Report every line from the material that contains the word "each".

= Given material =

⁂

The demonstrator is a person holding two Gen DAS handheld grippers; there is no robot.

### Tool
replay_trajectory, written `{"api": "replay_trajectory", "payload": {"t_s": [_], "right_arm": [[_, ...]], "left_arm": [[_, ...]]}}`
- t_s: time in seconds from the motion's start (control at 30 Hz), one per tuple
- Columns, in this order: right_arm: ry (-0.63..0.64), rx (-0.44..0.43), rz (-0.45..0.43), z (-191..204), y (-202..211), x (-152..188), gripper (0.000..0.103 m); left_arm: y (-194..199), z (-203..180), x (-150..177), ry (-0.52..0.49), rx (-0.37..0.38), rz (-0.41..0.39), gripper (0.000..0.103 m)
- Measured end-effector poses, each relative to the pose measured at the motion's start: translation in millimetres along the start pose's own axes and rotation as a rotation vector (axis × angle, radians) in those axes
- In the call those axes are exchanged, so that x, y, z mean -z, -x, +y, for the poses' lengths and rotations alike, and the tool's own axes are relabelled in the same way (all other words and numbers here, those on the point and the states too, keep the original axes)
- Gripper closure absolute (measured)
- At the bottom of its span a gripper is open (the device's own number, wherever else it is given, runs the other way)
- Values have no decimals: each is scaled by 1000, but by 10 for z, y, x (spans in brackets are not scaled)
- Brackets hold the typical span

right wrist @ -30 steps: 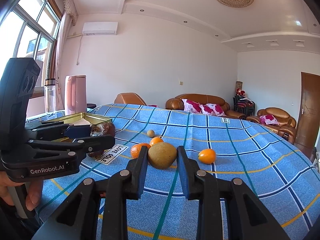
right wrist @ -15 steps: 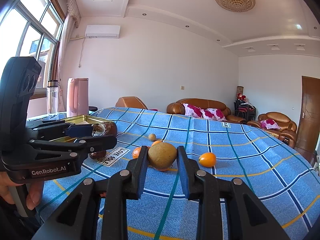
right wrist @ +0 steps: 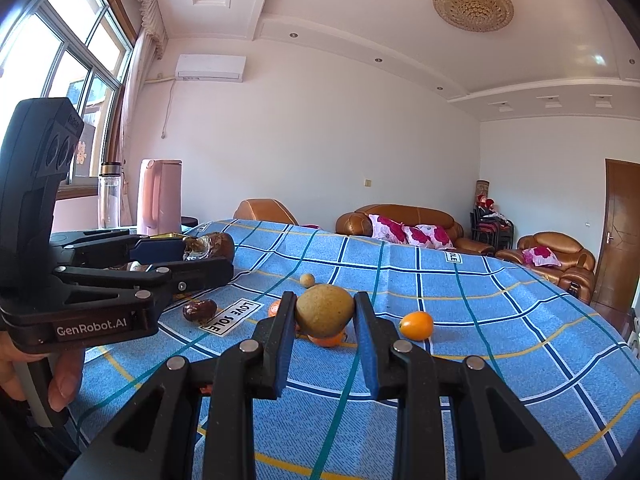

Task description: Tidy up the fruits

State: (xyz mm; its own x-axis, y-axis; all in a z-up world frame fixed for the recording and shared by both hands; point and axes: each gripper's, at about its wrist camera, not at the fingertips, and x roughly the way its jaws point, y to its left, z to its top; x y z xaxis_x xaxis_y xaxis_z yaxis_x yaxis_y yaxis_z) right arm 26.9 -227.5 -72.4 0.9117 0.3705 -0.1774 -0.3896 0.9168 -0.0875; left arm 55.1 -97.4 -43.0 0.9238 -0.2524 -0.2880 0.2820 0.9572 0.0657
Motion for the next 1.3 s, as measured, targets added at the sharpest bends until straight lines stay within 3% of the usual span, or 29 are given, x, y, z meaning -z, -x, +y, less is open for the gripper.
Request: {"api": "replay_trajectory", "payload": {"t_s": [0.27,0.53,1.3], "right_arm": [[25,-3,-37,44,55,2,72],[21,-12,-20,86,52,-55,72],[116,-126,-46,544,5,-714,72]], "left_arm": [[47,25,-27,1,-9,-18,59],[75,93,-53,7,-25,-24,59],[230,605,-85,97,-112,-23,59]]}}
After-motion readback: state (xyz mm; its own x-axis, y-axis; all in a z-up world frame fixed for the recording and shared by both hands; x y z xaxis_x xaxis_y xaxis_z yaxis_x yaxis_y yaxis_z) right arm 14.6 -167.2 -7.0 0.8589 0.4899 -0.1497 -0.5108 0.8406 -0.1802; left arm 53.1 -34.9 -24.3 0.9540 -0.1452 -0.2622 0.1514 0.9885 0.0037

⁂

= Exercise answer =
- Measured end-effector poses, each relative to the pose measured at the motion's start: translation in millimetres along the start pose's own axes and rotation as a rotation vector (axis × angle, radians) in those axes
- Values have no decimals: each is scaled by 1000, but by 10 for z, y, x (spans in brackets are not scaled)
State: (xyz mm; its own x-axis, y-axis; all in a z-up world frame fixed for the recording and shared by both hands; point and axes: each gripper's, at about its wrist camera, not at the fingertips, and x roughly the way its jaws point, y to its left, z to its top; x y z xaxis_x xaxis_y xaxis_z yaxis_x yaxis_y yaxis_z) right arm 26.9 -227.5 -72.4 0.9117 0.3705 -0.1774 -0.3896 0.9168 -0.0875; left arm 55.1 -97.4 -43.0 0.9238 -0.2524 -0.2880 0.2820 0.9572 0.0657

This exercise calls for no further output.